As you might have heard already, there is a new Waymo safety dashboard as of September 2024. I’ve received many queries about what I think about it, and other reviews have been decidedly mixed. This is a good news/bad news kind of situation. So buckle up, and here we go…
(Image source: https://waymo.com/safety/impact/ )
The good news: Waymo is publishing results of collecting safety outcome data, including miles traveled to pair with SGO data. This is a good thing! I know a lot of work is going into this, and I salute the hard-working engineers at Waymo who are pushing to get this data for analysis.
Their data suggests that for fender-benders and low severity crashes they seem to be doing well enough so far — according to the criteria they have selected. With 22 million miles we’re starting to see more plentiful data for lower severity crashes. We’ll find out if things stay on track in the next year I’d imagine. But this is all subject to the decisions they have made in data analysis. There will be and should be discussion about the data analysis approach. (Note that fatality data is insufficient to draw conclusions. More on that later.)
In reality, as long as Waymo is not dramatically worse at low-severity crashes, probably societal acceptance will not hinge on anything in this data or their analysis method details. Rather, acceptance will be driven by other factors related to trust. (We’ll get to that below.)
Close enough to average human drivers is probably going to work out for them if they are in the ballpark — noting that an “average” human driver includes all the drunk and distracted drivers with vehicles that don’t have all the safety features we expect in new cars like the ones Waymo has. So while it is worthwhile and important to have the discussion about how to collect, organize, weight, and otherwise do this data analysis, I don’t see the outcome being make-or-break for Waymo at this point.
In other words, from a purely data analysis point of view, probably things are still maturing, but generally on track — however…(*)
((*) Having recently been quoted out of context on this topic, I consider any quote of this sentence without the “however” to be a deliberate misquote.)
The needs-more-thought news: Some consider the Waymo data analysis techniques controversial, and in general there is some skepticism about these numbers from a number of conversations I’ve had. I hope that others will dig deep into their data analysis techniques, provide suggestions that improve their data evaluation criteria checklist and so on.
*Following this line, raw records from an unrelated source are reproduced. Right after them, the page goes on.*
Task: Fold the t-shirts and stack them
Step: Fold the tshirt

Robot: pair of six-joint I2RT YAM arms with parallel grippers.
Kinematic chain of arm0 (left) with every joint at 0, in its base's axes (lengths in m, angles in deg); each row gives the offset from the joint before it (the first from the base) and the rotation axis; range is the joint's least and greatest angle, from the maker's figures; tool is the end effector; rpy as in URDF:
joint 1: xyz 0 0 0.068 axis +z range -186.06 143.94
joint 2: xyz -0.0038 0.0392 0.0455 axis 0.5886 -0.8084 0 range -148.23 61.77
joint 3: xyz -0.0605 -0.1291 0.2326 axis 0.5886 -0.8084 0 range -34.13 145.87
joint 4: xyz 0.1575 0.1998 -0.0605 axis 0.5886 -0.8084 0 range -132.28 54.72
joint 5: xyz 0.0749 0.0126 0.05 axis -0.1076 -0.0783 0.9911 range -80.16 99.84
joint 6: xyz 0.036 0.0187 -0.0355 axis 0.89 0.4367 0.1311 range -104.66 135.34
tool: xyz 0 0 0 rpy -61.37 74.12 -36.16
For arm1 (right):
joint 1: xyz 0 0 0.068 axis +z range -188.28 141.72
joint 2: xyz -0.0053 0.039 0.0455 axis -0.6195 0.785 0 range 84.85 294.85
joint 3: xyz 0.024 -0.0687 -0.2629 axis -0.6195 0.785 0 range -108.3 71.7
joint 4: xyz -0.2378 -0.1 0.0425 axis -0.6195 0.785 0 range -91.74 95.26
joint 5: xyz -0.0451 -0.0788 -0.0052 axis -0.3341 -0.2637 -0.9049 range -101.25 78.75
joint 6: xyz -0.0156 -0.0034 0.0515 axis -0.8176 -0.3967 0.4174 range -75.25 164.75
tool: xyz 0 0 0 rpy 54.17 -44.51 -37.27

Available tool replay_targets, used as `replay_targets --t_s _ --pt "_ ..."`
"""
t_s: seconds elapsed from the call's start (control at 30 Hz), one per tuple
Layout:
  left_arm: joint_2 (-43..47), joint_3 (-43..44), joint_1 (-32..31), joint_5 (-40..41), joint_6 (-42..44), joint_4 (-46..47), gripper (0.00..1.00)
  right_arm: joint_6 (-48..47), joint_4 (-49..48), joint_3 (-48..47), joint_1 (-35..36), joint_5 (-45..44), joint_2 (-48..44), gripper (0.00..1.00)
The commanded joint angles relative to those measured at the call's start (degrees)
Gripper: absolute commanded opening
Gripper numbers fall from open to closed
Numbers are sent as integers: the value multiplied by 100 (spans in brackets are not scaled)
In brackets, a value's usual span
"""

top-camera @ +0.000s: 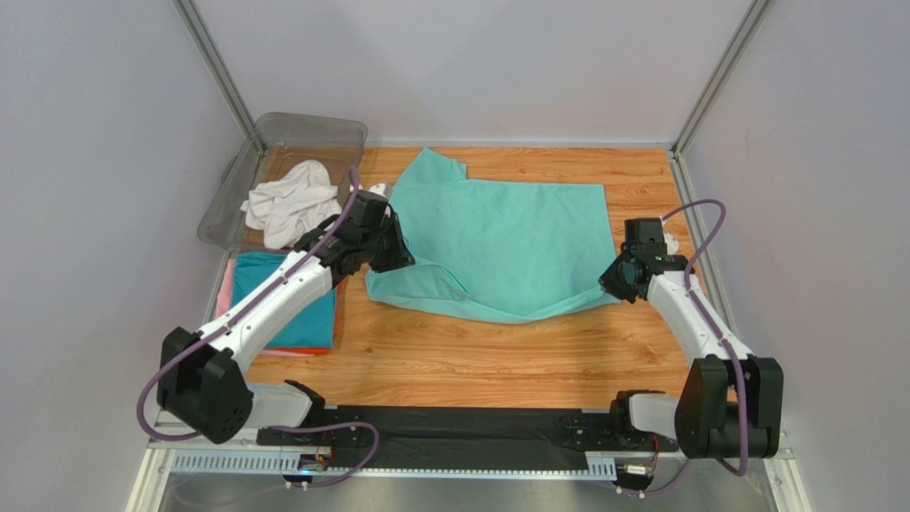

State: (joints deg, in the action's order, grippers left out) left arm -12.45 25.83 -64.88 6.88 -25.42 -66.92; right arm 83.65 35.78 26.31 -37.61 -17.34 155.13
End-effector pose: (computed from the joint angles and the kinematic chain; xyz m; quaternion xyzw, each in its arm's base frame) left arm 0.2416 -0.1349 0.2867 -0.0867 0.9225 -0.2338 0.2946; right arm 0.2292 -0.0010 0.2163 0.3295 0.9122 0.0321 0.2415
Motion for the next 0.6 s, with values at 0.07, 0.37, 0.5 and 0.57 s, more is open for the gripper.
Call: replay_targets --t_s 0.07,0.37,0.5,0.57 --pt "-488 463 315 -205 375 368 0 -101 -359 -664 -14 -138 433 0" --pt "-1349 1087 710 -398 568 544 0 -145 -403 -1279 -234 -244 1101 1" --pt "-1648 1376 790 -363 630 632 0 -137 -421 -1437 -278 -226 1339 2" --pt "-1824 1465 842 -337 639 632 0 -154 -438 -1499 -304 -200 1479 2"
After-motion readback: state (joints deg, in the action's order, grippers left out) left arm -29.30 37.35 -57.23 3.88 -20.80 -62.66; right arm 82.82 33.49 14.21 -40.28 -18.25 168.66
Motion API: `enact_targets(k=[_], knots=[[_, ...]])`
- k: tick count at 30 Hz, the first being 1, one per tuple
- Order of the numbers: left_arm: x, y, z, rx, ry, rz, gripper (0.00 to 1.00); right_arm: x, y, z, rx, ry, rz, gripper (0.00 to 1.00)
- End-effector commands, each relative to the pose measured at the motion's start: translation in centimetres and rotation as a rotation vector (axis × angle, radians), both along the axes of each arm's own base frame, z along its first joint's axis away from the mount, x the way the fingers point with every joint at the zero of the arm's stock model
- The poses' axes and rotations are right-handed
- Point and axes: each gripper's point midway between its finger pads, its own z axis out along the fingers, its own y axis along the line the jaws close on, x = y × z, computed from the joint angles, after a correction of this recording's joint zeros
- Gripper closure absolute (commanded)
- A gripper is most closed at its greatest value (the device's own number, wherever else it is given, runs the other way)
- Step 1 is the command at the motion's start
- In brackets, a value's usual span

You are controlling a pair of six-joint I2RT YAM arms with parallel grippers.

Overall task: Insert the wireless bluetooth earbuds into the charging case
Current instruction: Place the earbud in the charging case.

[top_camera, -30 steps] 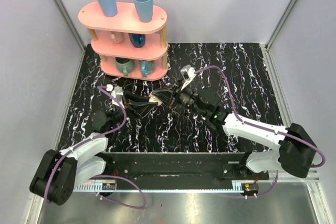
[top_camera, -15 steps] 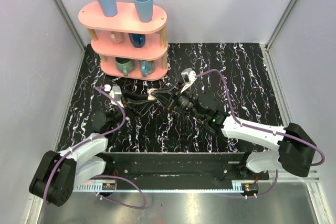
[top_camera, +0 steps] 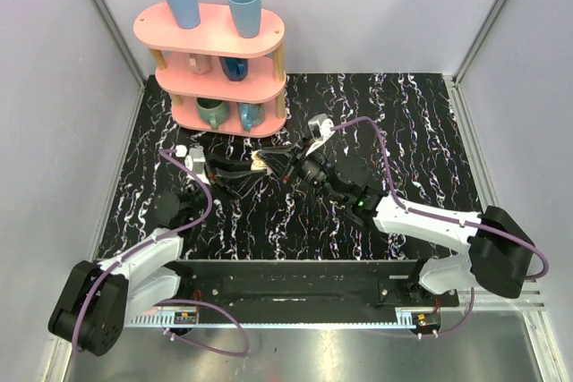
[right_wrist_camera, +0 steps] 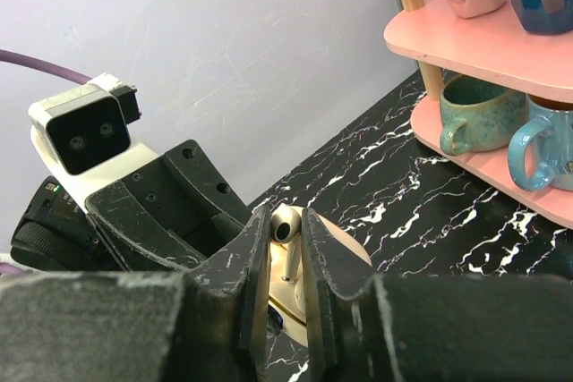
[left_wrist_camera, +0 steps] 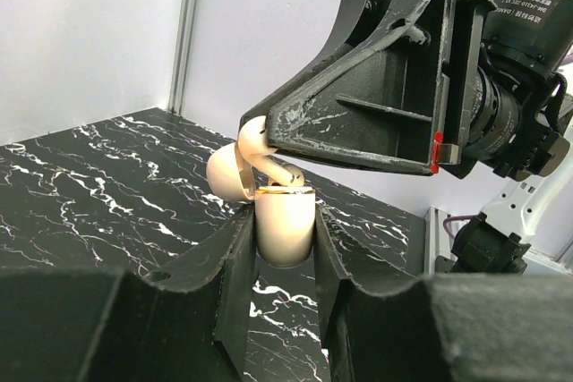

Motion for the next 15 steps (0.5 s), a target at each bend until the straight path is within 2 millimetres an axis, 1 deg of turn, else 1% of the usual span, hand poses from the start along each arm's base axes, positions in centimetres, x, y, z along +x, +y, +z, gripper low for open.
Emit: enact_targets(k=[1,10,15], knots=[[-3.59,1.68,7.17,-0.162,-0.366,0.018,1.0,0.03,0.55,3.28,0.073,-0.055,0.005,0.78],[-3.15,1.57,6.79,-0.159,-0.347,0.022,1.0,0.04,0.93,3.74,0.082,-0.061,0.016,0.78],[-3.07,1.62,6.85,-0.163,-0.35,0.033,1.0,0.1,1.35,3.48,0.098,-0.047,0.025,0.78]])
A common theme I’ve heard is that their data collection and reporting is far better than for other companies — but that the industry in general is pretty opaque, so this is only a relative statement.
They have disclaimers on that new data web page such as not saying the data predicts fatality outcomes, and that “There’s no single metric to evaluate the safety of AVs, and an aggregate, retrospective analysis like this may be one important factor in confirming design elements and predictions done in earlier iterations of our safety determination lifecycle.”
Overall, they’re collecting data, they’re publishing numbers, and they’ve gotten a lot better in the last couple years about more clearly stating the assumptions and limitations to their research.
However…
The bad news: The way this data is being deployed by Waymo beyond their research publication machinery ranges from a distraction to outright propaganda. That is not the fault of the researchers (to the degree those researchers do not themselves promote the propaganda). But it is an issue for Waymo as a company.
Waymo’s tactic of presenting tons of safety data as evidence of good intentions is apparently supposed to build trust. But mischaracterizing those research results as Waymo is doing will erode trust — either as more people figure out the game, or as real world mishaps (and even just embarrassing videos) continue to cause people to realize reality diverges from the hype.
Here are some persistent issues with Waymo’s approach:
They keep saying their data proves they are already saving lives — even as their research results make it clear we are a factor of more than 10x (perhaps 100x) in miles away from having any idea how that turns out. (See details below at the end of this post for more.)
Waymo’s strategy is for the most part to operate with as little independent oversight as they can, and tell us how it turns out. We simply have to trust them to do the right thing as they expand operations to new operational environment and push out continual software updates. This an industry-wide playbook, with the AVIA lobbying organization being their proxy for a state-by-state campaign to make sure manufacturers have the least possible accountability for harm done to other road users. Waymo is just as problematic for their lobbying practices as any other company that supports AVIA. As an additional data point, Waymo is reported to have spent $1.2 million in Sacramento on lobbying, with much of it spent just before a controversial CPUC permission vote. In the real world you get safety only with independent oversight. This concerted effort to minimize effective independent technical oversight is a continuing reason for concern.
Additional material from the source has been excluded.